EXERCISE: Without changing a single word, set down all of the records.

┌────────

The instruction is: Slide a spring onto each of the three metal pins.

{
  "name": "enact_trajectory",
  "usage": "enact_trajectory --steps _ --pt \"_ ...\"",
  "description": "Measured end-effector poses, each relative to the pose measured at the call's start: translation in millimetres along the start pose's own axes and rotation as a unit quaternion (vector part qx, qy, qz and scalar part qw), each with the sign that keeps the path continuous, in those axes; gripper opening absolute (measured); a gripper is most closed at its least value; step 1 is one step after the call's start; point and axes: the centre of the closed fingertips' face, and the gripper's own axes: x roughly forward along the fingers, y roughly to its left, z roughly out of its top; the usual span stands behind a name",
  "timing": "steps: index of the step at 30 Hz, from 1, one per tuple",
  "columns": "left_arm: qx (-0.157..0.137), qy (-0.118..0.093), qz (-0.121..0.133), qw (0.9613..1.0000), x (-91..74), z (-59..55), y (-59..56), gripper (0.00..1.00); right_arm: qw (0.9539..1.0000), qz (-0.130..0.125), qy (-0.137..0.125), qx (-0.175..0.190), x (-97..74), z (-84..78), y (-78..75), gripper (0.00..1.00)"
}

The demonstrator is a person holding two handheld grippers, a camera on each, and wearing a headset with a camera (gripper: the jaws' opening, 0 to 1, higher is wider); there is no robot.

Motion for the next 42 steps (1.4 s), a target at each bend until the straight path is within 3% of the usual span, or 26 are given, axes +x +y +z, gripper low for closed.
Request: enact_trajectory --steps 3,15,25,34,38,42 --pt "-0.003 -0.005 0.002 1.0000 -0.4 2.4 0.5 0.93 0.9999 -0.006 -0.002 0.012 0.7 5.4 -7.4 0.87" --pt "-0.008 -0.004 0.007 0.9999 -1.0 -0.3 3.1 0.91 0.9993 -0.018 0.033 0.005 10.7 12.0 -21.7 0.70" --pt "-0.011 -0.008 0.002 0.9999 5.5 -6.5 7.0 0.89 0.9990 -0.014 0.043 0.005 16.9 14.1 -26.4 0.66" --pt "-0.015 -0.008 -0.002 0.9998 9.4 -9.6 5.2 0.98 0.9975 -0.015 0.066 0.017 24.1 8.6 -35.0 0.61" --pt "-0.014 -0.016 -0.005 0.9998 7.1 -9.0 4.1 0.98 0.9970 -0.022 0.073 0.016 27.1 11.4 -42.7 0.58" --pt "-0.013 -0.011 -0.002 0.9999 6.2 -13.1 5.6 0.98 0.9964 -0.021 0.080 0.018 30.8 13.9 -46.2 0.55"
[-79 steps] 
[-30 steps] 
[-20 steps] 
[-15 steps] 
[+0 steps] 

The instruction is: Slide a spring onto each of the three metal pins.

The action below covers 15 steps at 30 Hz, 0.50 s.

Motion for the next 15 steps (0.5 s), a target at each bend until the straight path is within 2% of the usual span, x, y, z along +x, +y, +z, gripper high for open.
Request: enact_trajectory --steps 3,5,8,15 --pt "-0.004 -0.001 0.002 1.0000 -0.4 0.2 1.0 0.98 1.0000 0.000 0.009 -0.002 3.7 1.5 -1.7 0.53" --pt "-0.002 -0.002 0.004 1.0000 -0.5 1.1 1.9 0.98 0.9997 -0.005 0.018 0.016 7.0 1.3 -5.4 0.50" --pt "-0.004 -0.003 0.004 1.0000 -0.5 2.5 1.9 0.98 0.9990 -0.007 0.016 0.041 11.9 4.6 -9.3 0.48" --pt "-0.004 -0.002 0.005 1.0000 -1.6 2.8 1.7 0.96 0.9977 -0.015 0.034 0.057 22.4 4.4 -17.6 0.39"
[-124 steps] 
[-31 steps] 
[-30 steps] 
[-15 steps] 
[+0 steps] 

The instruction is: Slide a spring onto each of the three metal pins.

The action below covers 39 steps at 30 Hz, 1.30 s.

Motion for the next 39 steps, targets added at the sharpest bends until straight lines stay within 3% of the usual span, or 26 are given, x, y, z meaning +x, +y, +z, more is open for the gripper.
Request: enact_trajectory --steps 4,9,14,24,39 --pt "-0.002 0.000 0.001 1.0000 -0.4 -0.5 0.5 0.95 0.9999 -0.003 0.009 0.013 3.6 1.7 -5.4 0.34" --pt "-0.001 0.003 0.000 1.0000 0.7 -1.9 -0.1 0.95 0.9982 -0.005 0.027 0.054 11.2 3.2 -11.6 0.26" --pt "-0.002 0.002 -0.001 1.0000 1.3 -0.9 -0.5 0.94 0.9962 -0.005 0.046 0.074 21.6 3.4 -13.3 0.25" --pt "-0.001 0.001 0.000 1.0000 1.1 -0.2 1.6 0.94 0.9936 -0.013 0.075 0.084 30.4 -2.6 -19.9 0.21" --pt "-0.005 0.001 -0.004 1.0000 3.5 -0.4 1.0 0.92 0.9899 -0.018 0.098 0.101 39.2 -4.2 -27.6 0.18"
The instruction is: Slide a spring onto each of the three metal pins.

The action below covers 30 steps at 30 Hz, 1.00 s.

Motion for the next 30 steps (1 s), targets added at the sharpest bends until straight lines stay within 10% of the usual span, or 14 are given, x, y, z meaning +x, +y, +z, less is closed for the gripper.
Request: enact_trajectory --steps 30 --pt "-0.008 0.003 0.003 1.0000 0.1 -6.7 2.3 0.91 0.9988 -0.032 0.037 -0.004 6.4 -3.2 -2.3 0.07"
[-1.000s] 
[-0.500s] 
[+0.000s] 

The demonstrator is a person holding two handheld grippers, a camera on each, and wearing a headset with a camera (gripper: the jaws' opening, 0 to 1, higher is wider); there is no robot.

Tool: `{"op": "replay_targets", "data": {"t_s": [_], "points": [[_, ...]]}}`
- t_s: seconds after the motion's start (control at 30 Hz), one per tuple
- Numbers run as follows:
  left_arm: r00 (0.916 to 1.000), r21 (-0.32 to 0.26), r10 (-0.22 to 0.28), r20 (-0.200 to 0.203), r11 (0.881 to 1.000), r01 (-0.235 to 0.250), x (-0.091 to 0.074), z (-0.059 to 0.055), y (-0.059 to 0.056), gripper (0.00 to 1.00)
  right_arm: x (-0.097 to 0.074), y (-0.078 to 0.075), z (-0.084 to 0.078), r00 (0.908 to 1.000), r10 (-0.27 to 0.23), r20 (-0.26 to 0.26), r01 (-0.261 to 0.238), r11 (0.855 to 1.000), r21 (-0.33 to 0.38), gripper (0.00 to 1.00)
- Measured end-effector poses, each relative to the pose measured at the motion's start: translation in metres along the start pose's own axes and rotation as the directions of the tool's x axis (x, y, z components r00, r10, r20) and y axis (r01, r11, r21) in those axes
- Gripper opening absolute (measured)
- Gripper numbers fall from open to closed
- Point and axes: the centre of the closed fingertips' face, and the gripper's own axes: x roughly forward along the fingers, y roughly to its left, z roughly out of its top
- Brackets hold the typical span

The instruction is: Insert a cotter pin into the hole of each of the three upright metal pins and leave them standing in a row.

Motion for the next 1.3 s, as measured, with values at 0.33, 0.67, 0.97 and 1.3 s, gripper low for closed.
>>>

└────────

RESULT OF THE TASK:
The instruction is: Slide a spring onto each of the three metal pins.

{
  "name": "enact_trajectory",
  "usage": "enact_trajectory --steps _ --pt \"_ ...\"",
  "description": "Measured end-effector poses, each relative to the pose measured at the call's start: translation in millimetres along the start pose's own axes and rotation as a unit quaternion (vector part qx, qy, qz and scalar part qw), each with the sign that keeps the path continuous, in those axes; gripper opening absolute (measured); a gripper is most closed at its least value; step 1 is one step after the call's start; point and axes: the centre of the closed fingertips' face, and the gripper's own axes: x roughly forward along the fingers, y roughly to its left, z roughly out of its top; the usual span stands behind a name",
  "timing": "steps: index of the step at 30 Hz, from 1, one per tuple",
  "columns": "left_arm: qx (-0.157..0.137), qy (-0.118..0.093), qz (-0.121..0.133), qw (0.9613..1.0000), x (-91..74), z (-59..55), y (-59..56), gripper (0.00..1.00); right_arm: qw (0.9539..1.0000), qz (-0.130..0.125), qy (-0.137..0.125), qx (-0.175..0.190), x (-97..74), z (-84..78), y (-78..75), gripper (0.00..1.00)"
}

The demonstrator is a person holding two handheld grippers, a camera on each, and wearing a headset with a camera (gripper: the jaws' opening, 0 to 1, higher is wider); there is no robot.

Motion for the next 42 steps (1.4 s), a target at each bend until the straight path is within 3% of the usual span, or 26 are given, axes +x +y +z, gripper low for closed.
Request: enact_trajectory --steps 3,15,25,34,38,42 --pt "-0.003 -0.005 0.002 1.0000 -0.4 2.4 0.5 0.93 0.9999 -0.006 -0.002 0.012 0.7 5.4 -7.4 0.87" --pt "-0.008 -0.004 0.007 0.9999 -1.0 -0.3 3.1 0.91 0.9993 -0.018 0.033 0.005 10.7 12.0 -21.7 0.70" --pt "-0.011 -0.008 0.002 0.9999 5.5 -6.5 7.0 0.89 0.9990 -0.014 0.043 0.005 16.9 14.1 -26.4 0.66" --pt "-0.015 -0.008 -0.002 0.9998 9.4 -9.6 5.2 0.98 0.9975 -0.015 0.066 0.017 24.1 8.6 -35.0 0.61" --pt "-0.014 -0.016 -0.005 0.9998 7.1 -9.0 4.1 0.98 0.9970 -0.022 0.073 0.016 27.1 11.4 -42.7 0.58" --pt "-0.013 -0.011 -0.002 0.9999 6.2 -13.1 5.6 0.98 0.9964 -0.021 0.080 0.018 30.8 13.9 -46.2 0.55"
[-79 steps] 
[-30 steps] 
[-20 steps] 
[-15 steps] 
[+0 steps] 

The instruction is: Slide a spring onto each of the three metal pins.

The action below covers 15 steps at 30 Hz, 0.50 s.

Motion for the next 15 steps (0.5 s), a target at each bend until the straight path is within 2% of the usual span, x, y, z along +x, +y, +z, gripper high for open.
Request: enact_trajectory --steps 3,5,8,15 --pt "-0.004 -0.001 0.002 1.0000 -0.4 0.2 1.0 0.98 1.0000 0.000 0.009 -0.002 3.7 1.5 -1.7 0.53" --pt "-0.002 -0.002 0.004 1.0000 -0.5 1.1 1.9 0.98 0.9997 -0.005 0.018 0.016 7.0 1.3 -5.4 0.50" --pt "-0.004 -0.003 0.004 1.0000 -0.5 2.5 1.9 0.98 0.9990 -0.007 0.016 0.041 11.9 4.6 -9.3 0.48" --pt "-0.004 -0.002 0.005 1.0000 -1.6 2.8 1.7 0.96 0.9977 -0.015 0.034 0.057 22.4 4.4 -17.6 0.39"
[-124 steps] 
[-31 steps] 
[-30 steps] 
[-15 steps] 
[+0 steps] 

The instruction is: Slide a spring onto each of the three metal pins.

The action below covers 39 steps at 30 Hz, 1.30 s.

Motion for the next 39 steps, targets added at the sharpest bends until straight lines stay within 3% of the usual span, or 26 are given, x, y, z meaning +x, +y, +z, more is open for the gripper.
Request: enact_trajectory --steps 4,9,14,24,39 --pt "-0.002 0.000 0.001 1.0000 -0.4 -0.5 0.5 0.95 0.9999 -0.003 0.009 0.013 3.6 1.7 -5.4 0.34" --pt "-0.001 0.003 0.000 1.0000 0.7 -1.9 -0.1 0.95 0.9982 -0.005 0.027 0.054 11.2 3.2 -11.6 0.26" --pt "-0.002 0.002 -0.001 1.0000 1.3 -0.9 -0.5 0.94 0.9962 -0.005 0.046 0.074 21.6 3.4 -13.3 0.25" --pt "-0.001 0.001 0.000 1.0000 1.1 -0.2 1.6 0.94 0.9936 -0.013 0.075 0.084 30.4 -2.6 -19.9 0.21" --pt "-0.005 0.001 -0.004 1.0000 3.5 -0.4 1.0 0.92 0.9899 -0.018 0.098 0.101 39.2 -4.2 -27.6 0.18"
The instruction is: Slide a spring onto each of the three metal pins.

The action below covers 30 steps at 30 Hz, 1.00 s.

Motion for the next 30 steps (1 s), targets added at the sharpest bends until straight lines stay within 10% of the usual span, or 14 are given, x, y, z meaning +x, +y, +z, less is closed for the gripper.
Request: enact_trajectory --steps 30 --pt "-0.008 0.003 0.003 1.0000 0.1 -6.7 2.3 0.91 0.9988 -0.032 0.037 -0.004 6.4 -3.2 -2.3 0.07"
[-1.000s] 
[-0.500s] 
[+0.000s] 

The demonstrator is a person holding two handheld grippers, a camera on each, and wearing a headset with a camera (gripper: the jaws' opening, 0 to 1, higher is wider); there is no robot.

Tool: `{"op": "replay_targets", "data": {"t_s": [_], "points": [[_, ...]]}}`
- t_s: seconds after the motion's start (control at 30 Hz), one per tuple
- Numbers run as follows:
  left_arm: r00 (0.916 to 1.000), r21 (-0.32 to 0.26), r10 (-0.22 to 0.28), r20 (-0.200 to 0.203), r11 (0.881 to 1.000), r01 (-0.235 to 0.250), x (-0.091 to 0.074), z (-0.059 to 0.055), y (-0.059 to 0.056), gripper (0.00 to 1.00)
  right_arm: x (-0.097 to 0.074), y (-0.078 to 0.075), z (-0.084 to 0.078), r00 (0.908 to 1.000), r10 (-0.27 to 0.23), r20 (-0.26 to 0.26), r01 (-0.261 to 0.238), r11 (0.855 to 1.000), r21 (-0.33 to 0.38), gripper (0.00 to 1.00)
- Measured end-effector poses, each relative to the pose measured at the motion's start: translation in metres along the start pose's own axes and rotation as the directions of the tool's x axis (x, y, z components r00, r10, r20) and y axis (r01, r11, r21) in those axes
- Gripper opening absolute (measured)
- Gripper numbers fall from open to closed
- Point and axes: the centre of the closed fingertips' face, and the gripper's own axes: x roughly forward along the fingers, y roughly to its left, z roughly out of its top
- Brackets hold the typical span

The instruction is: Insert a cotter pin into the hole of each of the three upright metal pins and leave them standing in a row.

Motion for the next 1.3 s, as measured, with values at 0.33, 0.67, 0.97 and 1.3 s, gripper low for closed.
>>>

What was produced is the complete output.